Diseases can subtly alter people’s fragrance. In the normal course of metabolism, thousands of waste products are swept out in our breath, blood and urine, or simply released into the air above the skin. Metabolic disorders, like diabetes, interfere with the way the body breaks down nutrients and thus make that exhaust especially stinky. People with phenylketonuria (or PKU) tend to smell musty. A faulty or missing digestive enzyme makes people with trimethylaminuria (or TMAU) smell fishy. Untreated diabetics can smell like nail-polish remover: Unable to get energy from sugar, their bodies burn fat for fuel and release acetone as a by-product. (These scents don’t always smell bad; there exists a disorder known as “maple syrup urine disease.”) For Preti, originally from Brooklyn, this makes a subway ride unusually informative. “I often tell people I work with, ‘I bumped into the guy with isovaleric acidemia today.’ ”

Cancer cells, though they don’t alter human metabolism overall, can have altered metabolisms themselves. That means the substances they release could differ from those generated by healthy cells. This idea has been around for decades, but only very recently have biochemical and sensor technology advanced to the point where we can develop portable, hand-held sniffing machines.

Electronic noses have the potential to detect even very small amounts of molecules — but they need to be programmed to look for specific signs wafting up from patient samples. To do that, A.T. Charlie Johnson, a physicist and collaborator of Preti’s at Penn, has the electronic nose sniff blood samples from both sick and healthy patients. As the air passes through the tube, molecules from the samples alight on strands of sticky DNA attached to the carbon nanotubes, changing the electrical signals running out of the box. The team can look for patterns in the signals and use the difference — if there is one — between cancer samples and healthy samples to create an odor-based ovarian cancer test. (Preti is also attempting to identify the specific molecules present in ovarian cancer sufferers’ blood using a much larger machine called a gas chromatograph-mass spectrometer.)

A work in progress, the electronic nose is, for now, an example of how modern medicine can look for answers in unusual places. The impetus that finally pushed Preti and his team to seriously investigate the possibility of cancer detection by smell traces its roots to a dog. In 1989, a letter published in The Lancet reported that a woman had come into the doctor’s office to have a mole looked at. She hadn’t noticed it until her collie-Doberman mix began to sniff the spot intently — even through her pants — and tried to bite it off when she wore shorts. The mole turned out to be an early-stage malignant melanoma, inspiring researchers to test whether dogs, whose smell machinery is at least 10,000 times as sensitive as ours, can tell healthy samples from cancerous ones.

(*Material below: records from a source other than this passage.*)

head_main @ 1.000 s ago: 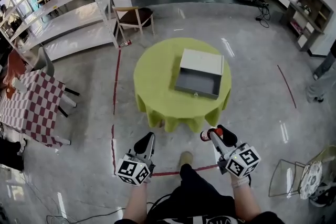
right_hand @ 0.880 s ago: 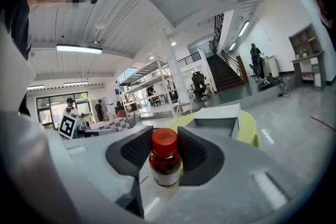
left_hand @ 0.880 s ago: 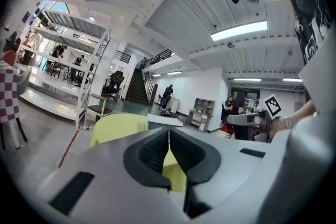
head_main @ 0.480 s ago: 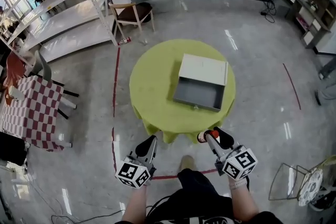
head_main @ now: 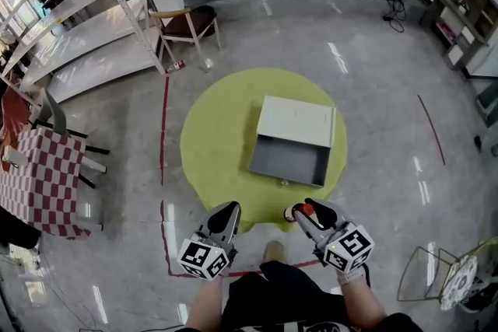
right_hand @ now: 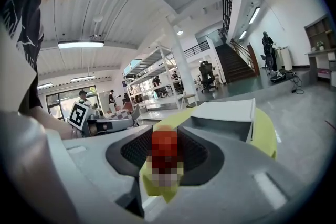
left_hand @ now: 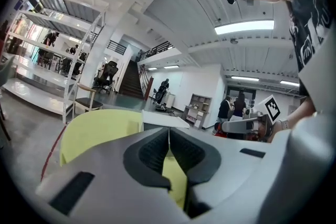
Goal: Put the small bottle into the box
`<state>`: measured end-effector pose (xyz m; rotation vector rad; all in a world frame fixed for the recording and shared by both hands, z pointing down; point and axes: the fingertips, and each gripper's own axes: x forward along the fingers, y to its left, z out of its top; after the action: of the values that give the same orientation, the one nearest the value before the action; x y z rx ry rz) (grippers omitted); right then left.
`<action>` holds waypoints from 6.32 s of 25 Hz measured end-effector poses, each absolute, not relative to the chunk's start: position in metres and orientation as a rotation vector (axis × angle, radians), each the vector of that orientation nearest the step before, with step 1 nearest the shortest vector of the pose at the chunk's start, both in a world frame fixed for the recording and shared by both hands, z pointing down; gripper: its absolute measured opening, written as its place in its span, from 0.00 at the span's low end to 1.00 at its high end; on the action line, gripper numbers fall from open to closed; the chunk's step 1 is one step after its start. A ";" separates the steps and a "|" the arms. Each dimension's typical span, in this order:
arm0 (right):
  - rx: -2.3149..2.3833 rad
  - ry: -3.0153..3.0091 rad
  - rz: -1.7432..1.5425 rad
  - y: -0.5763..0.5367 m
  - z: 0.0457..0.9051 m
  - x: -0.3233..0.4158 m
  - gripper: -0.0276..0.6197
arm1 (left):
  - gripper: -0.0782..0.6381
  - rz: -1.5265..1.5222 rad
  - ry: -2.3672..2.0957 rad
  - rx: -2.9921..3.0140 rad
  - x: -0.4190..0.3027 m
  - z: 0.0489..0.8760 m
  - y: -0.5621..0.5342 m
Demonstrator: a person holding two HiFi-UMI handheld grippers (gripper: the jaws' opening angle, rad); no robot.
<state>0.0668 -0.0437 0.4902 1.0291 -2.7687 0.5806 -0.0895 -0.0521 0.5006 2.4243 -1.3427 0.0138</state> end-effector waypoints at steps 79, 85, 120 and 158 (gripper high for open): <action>1.139 -2.430 0.485 -0.176 0.555 0.085 0.27 | 0.13 0.084 -1.123 2.373 -0.064 0.560 -0.155; 1.135 -2.413 0.439 -0.173 0.558 0.084 0.27 | 0.13 0.075 -1.135 2.369 -0.068 0.562 -0.151; 1.225 -2.537 0.433 -0.136 0.499 0.096 0.05 | 0.13 0.012 -1.173 2.440 -0.061 0.510 -0.126; 1.264 -2.664 0.267 -0.125 0.420 0.084 0.05 | 0.13 -0.124 -1.206 2.562 -0.070 0.424 -0.138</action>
<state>0.0842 -0.1253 0.4197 1.2643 -2.6643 0.2667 -0.0699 -0.1376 0.4237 2.5616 -1.2064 -0.1240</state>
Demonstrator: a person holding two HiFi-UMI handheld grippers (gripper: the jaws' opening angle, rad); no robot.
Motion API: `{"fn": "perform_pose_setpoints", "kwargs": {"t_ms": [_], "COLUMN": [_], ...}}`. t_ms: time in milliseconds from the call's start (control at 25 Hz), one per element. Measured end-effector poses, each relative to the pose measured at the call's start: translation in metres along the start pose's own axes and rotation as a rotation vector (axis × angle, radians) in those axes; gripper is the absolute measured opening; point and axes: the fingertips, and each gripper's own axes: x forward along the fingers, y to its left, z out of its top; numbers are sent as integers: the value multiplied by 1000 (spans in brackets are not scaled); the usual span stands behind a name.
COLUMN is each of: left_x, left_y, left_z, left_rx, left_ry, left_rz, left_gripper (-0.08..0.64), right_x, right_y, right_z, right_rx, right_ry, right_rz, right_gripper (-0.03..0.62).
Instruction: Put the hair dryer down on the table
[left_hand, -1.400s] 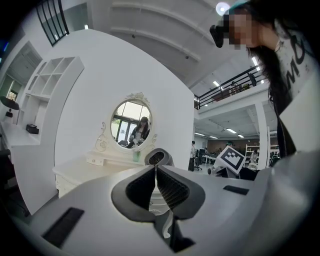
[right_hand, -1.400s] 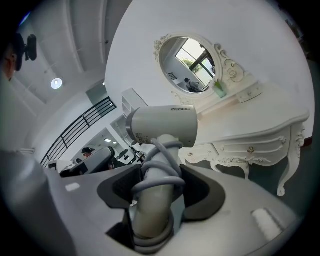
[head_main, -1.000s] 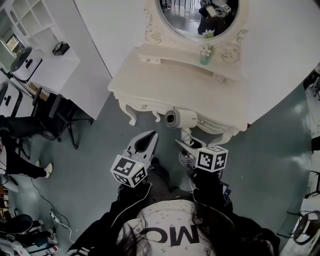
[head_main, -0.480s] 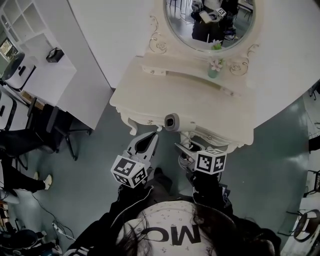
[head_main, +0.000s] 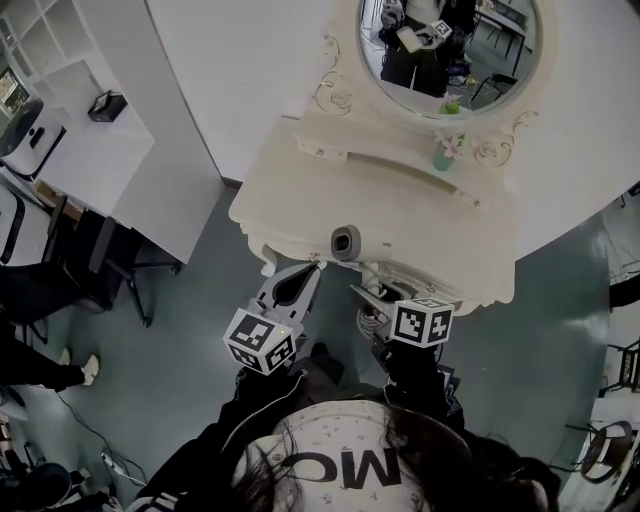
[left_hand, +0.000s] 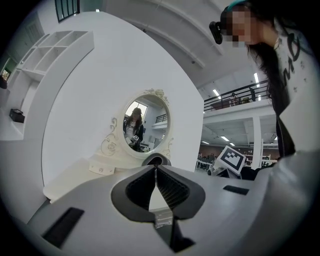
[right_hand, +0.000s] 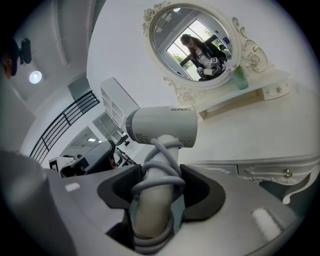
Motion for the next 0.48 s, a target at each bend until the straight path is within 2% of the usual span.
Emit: {"fn": "perform_pose_setpoints", "kwargs": {"t_ms": [240, 480], "left_x": [3, 16], "left_y": [19, 21], "left_z": [-4, -8], "left_rx": [-14, -32], "left_ry": [7, 40], "left_rz": [-18, -50], "left_gripper": [-6, -6], "right_x": [15, 15], "right_y": [-6, -13], "right_z": [8, 11], "right_rx": [13, 23], "right_ry": [-17, -22], "right_rz": [-28, -60], "right_gripper": [255, 255]}}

The results from the dog tests have been inconclusive, but to Preti, who has mulled the idea that hidden cancers could be detected from smell molecules since the 1970s, they suggested that there was a real possibility for a new diagnostic. “We think that they’re present very early in the carcinoma process,” Preti said of the scents. “The main question is: Can we be as sensitive as the dogs in picking these things up?”